Work required |
Using the records below, give again exactly the lines from the line that contains "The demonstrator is" through the line that contains "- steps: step", both ends included, and only those.

Task input Start Marker

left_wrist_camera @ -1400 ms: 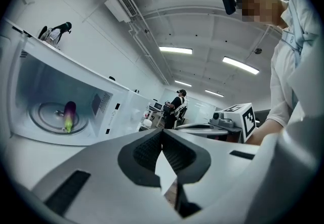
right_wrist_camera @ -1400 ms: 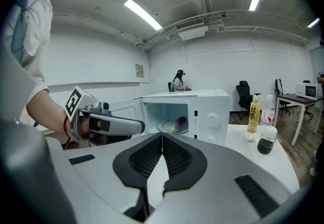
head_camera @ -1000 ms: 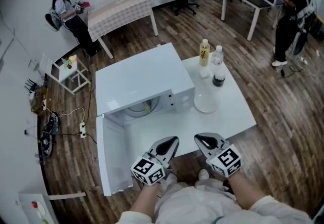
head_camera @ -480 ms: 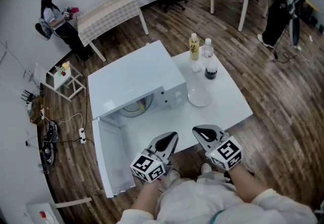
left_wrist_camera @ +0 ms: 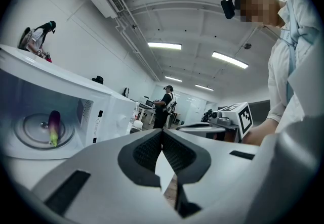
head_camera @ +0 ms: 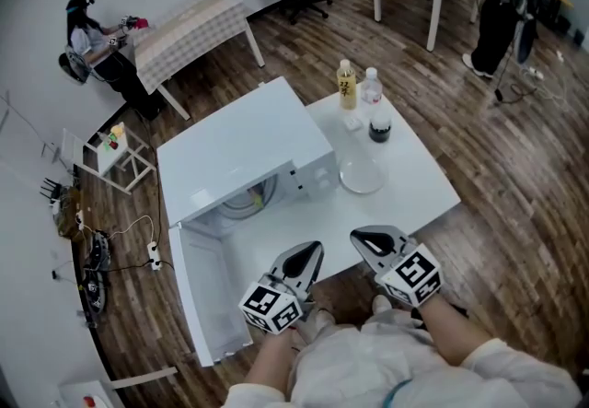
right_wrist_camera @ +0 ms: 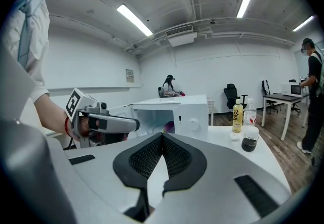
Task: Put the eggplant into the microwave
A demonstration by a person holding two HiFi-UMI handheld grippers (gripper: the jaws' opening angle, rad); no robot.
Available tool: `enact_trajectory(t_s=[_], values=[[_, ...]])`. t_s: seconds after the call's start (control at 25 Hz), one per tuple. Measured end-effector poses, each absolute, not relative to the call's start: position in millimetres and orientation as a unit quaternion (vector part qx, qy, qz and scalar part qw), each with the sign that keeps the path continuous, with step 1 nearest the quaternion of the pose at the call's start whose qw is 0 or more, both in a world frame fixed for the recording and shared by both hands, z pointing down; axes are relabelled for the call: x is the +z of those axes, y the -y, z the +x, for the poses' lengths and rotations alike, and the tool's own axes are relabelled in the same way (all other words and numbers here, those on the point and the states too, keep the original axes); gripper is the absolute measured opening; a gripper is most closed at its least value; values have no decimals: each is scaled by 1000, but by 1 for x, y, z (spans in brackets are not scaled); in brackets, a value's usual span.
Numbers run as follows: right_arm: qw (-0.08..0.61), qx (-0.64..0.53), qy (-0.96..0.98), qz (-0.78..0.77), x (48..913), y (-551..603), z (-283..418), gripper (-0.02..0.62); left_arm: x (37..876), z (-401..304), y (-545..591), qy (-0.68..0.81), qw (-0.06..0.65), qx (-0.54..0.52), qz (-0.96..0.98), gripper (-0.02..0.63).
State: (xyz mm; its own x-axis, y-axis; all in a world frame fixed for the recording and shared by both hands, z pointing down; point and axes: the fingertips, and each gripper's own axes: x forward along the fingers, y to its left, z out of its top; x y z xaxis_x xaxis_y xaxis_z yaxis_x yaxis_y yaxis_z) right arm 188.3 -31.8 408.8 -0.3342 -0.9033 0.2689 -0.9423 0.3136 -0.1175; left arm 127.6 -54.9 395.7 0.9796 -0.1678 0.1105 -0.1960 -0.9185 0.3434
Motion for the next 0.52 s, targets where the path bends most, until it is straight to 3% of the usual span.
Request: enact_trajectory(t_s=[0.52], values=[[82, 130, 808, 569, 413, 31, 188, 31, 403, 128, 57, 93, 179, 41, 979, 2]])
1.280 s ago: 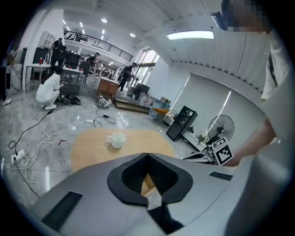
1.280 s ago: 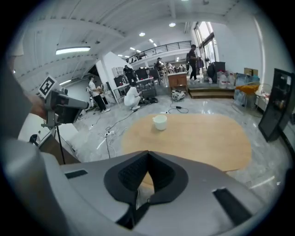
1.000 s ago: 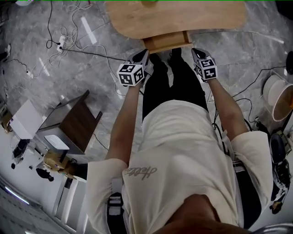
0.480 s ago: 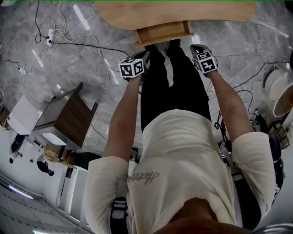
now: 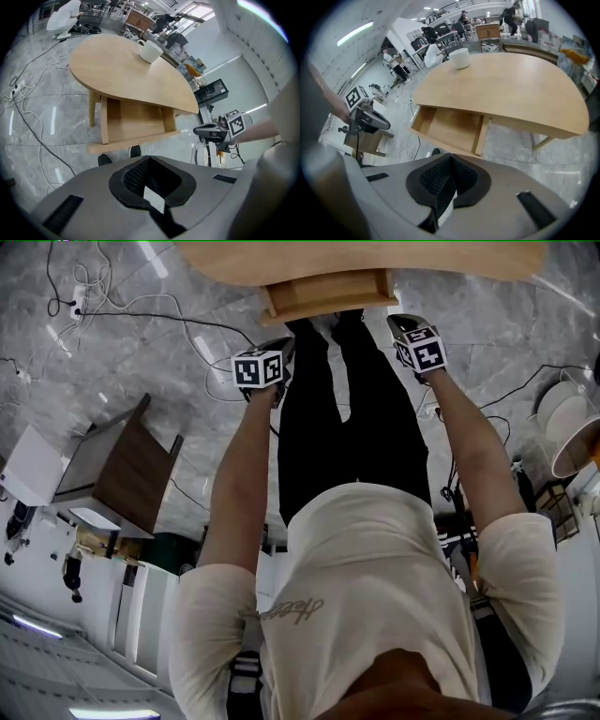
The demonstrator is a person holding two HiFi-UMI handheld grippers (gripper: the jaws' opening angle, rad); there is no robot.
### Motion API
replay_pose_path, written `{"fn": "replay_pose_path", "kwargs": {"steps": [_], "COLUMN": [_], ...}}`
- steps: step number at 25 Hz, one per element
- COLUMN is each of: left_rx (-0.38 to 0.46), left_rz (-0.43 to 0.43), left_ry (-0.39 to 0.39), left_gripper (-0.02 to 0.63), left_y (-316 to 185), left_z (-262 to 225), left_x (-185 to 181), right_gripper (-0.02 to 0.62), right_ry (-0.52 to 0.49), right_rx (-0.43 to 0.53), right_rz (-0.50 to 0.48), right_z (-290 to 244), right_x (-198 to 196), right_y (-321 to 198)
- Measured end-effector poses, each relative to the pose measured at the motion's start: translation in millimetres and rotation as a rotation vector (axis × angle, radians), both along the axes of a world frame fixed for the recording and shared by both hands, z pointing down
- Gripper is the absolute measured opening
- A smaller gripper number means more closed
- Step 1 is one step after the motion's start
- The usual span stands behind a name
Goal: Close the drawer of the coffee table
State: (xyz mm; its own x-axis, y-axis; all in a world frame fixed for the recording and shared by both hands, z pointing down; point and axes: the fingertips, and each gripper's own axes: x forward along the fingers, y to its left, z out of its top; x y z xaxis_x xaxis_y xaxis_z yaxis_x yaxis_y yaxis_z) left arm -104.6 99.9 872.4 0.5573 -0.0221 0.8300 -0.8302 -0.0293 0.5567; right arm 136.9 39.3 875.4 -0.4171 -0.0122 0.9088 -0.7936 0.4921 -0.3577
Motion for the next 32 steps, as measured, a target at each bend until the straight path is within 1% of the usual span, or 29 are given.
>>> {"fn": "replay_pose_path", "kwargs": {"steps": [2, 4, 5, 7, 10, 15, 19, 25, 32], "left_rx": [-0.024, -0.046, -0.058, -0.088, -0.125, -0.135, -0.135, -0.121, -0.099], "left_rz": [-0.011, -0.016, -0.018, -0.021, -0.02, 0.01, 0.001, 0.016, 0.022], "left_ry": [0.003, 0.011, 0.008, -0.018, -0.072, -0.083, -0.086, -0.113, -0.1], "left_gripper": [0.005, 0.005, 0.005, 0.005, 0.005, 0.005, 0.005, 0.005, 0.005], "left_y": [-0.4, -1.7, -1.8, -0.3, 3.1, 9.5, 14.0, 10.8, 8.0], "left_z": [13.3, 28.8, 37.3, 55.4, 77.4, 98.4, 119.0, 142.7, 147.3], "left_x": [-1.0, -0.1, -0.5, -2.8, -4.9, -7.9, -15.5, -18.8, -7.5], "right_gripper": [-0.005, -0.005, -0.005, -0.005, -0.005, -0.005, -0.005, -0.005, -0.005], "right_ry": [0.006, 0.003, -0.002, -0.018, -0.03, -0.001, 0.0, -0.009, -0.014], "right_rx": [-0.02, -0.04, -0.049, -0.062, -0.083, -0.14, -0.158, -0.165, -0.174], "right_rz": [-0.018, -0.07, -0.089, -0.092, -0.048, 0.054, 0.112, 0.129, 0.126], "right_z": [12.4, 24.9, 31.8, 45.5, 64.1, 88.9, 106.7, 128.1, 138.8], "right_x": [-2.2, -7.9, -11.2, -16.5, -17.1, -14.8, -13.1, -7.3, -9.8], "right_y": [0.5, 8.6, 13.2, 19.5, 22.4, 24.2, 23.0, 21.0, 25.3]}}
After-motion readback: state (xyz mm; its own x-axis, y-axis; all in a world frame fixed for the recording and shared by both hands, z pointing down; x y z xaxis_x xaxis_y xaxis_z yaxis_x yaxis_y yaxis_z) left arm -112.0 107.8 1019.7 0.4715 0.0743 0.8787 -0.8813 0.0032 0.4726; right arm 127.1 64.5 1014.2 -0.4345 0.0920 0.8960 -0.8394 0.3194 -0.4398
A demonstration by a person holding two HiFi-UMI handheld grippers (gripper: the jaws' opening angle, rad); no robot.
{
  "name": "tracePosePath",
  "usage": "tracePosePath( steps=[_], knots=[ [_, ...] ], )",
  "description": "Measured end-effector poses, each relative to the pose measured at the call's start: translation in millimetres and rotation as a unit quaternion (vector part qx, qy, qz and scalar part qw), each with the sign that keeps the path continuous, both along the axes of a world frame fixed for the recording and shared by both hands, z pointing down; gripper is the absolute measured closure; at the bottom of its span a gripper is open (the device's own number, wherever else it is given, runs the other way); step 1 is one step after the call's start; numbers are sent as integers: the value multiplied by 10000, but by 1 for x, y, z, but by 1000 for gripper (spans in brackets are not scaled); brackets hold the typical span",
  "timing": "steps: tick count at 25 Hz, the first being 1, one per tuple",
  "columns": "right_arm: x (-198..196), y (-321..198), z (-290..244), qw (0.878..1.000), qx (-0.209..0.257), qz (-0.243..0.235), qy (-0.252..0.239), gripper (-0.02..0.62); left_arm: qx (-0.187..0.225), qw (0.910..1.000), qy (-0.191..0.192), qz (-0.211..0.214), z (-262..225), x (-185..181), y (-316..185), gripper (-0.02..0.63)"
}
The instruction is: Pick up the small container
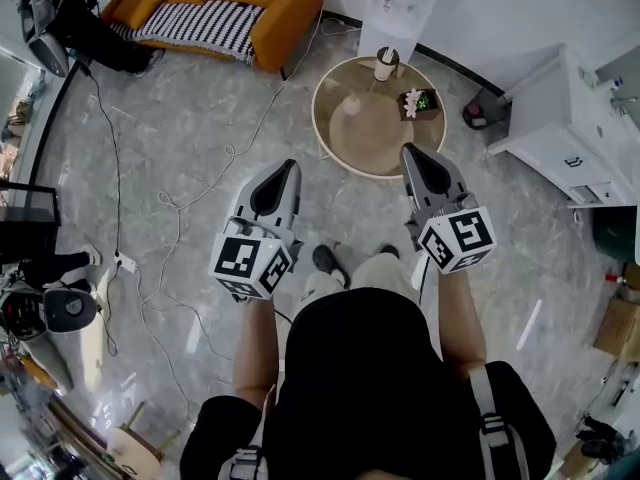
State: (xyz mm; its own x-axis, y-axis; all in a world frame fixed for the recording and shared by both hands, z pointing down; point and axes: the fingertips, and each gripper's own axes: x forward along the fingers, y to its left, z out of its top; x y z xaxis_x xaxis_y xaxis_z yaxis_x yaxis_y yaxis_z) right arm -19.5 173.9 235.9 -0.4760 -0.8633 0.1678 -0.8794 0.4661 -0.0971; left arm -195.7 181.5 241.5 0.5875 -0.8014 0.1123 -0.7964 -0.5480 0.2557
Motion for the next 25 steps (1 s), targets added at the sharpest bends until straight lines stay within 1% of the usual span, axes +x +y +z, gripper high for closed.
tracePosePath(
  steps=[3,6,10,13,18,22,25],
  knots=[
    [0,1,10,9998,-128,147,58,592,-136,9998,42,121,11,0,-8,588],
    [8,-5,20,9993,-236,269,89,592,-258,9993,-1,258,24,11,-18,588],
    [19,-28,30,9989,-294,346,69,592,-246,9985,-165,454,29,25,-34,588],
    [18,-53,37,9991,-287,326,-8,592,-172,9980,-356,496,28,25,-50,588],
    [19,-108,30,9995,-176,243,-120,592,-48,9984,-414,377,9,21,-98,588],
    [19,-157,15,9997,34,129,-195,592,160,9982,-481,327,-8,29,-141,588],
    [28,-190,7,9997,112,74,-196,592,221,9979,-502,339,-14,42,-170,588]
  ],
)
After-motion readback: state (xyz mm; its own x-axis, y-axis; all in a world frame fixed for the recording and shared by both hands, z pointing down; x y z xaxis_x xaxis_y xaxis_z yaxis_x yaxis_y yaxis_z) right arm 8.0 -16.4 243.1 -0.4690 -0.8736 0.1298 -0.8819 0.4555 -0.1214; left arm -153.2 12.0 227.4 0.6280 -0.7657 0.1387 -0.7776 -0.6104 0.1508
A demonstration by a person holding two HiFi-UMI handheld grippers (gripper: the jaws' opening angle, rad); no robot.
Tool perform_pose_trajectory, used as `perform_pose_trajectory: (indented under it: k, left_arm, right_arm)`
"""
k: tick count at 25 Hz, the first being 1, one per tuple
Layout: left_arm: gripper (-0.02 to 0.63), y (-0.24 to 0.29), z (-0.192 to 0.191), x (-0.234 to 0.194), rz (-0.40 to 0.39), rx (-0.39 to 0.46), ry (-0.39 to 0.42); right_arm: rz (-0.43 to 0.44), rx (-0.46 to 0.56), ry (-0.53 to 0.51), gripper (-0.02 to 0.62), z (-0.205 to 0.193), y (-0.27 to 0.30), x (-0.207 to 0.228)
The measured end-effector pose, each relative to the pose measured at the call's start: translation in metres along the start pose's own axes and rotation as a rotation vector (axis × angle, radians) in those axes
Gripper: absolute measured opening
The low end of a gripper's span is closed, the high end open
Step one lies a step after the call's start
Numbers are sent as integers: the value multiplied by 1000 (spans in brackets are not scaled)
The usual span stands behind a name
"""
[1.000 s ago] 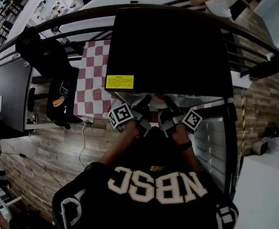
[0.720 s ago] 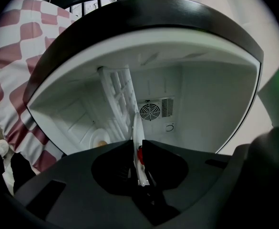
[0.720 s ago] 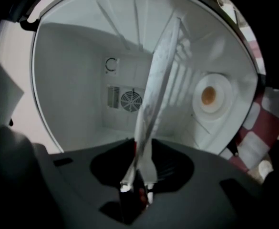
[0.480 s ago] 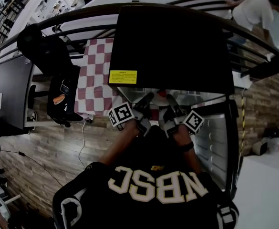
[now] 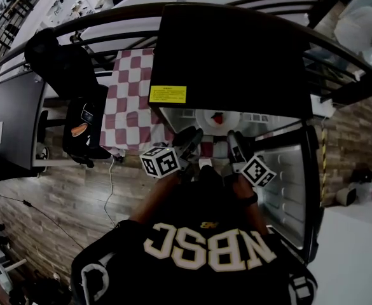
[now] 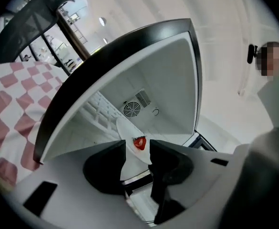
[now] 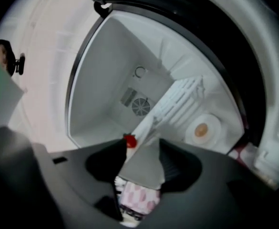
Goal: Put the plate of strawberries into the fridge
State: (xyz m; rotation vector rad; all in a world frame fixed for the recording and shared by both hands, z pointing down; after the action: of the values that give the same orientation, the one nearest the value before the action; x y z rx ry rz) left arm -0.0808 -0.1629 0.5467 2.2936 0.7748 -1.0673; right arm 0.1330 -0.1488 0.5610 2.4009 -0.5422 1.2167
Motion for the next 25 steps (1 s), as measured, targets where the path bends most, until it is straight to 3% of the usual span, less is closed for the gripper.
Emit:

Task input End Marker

Solution below |
The demonstrator is a person holding two HiFi-UMI handheld grippers (gripper: the jaws' opening angle, rad); there is no robot.
### Motion API
replay_pose_path, written `{"fn": "replay_pose_path", "kwargs": {"steps": [_], "COLUMN": [_], ...}}`
- steps: step number at 25 Hz, one per element

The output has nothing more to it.